• Assignment: Print out the full listing exactly as it reads.

• Dataset content:
※

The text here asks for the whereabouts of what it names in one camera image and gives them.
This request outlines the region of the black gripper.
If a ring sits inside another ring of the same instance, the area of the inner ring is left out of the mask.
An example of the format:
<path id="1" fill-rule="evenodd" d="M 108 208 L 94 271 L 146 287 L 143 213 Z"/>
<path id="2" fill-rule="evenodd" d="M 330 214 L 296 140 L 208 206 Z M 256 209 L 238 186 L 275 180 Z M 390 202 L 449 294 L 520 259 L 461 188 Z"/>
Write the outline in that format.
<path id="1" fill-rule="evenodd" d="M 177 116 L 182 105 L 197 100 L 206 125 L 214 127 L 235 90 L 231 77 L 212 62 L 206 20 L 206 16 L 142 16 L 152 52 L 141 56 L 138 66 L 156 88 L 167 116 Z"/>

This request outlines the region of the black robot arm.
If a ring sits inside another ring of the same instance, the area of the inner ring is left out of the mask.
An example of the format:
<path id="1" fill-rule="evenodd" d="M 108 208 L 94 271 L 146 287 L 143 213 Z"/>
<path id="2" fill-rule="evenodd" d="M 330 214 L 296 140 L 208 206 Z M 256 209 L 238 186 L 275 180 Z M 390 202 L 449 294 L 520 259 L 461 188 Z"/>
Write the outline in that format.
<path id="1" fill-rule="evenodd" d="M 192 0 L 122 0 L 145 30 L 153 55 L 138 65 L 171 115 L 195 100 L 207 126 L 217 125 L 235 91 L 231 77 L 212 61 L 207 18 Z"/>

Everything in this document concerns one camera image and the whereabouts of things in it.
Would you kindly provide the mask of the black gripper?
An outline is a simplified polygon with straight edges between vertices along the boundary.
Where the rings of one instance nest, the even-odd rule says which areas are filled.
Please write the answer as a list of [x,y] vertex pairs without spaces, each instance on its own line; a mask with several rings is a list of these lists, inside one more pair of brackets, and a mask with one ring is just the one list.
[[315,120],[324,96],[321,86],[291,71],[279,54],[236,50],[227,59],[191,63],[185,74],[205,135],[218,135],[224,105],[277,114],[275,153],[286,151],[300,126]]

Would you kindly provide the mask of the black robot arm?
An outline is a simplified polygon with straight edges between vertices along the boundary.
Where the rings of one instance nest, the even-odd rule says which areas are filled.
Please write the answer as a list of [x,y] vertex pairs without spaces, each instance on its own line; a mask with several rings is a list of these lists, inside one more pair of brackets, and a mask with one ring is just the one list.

※

• Written response:
The text here asks for the whereabouts of what it names in one camera image and gives them.
This request outlines the region of the black gripper.
If a ring sits inside another ring of the same instance, the area of the inner ring is left out of the mask.
An example of the format:
<path id="1" fill-rule="evenodd" d="M 108 208 L 94 271 L 146 287 L 143 213 Z"/>
<path id="2" fill-rule="evenodd" d="M 330 214 L 296 140 L 208 206 Z M 256 209 L 238 186 L 275 180 Z M 390 202 L 449 294 L 520 259 L 461 188 Z"/>
Write the outline in that format.
<path id="1" fill-rule="evenodd" d="M 177 116 L 182 105 L 197 100 L 206 125 L 214 127 L 235 90 L 231 77 L 212 62 L 206 20 L 206 16 L 142 16 L 152 52 L 141 56 L 138 66 L 156 88 L 167 116 Z"/>

This request outlines the region of the black robot arm.
If a ring sits inside another ring of the same instance, the area of the inner ring is left out of the mask.
An example of the format:
<path id="1" fill-rule="evenodd" d="M 108 208 L 94 271 L 146 287 L 143 213 Z"/>
<path id="2" fill-rule="evenodd" d="M 330 214 L 296 140 L 208 206 Z M 256 209 L 238 186 L 275 180 Z M 390 202 L 449 294 L 520 259 L 461 188 Z"/>
Write the outline in that format.
<path id="1" fill-rule="evenodd" d="M 192 0 L 122 0 L 145 30 L 153 55 L 138 65 L 171 115 L 195 100 L 207 126 L 217 125 L 235 91 L 231 77 L 212 61 L 207 18 Z"/>

Everything in this document concerns one camera image and the whereabouts of things in it.
Would you kindly provide the mask of the black gripper?
An outline is a simplified polygon with straight edges between vertices along the boundary.
Where the rings of one instance nest, the even-odd rule says which areas are filled.
Please write the answer as a list of [x,y] vertex pairs without spaces, each instance on its own line; a mask with several rings is a list of these lists, inside one more pair of brackets, and a mask with one ring is just the one list.
[[315,120],[324,96],[321,86],[291,71],[279,54],[236,50],[227,59],[191,63],[185,74],[205,135],[218,135],[224,105],[277,114],[275,153],[286,151],[300,126]]

Would you kindly provide the mask of the black robot arm?
An outline is a simplified polygon with straight edges between vertices along the boundary.
Where the rings of one instance nest, the even-odd rule says which areas are filled.
Please write the answer as a list of [x,y] vertex pairs without spaces, each instance on its own line; a mask with several rings is a list of these lists, inside one more pair of brackets, and a mask with one ring is just the one list.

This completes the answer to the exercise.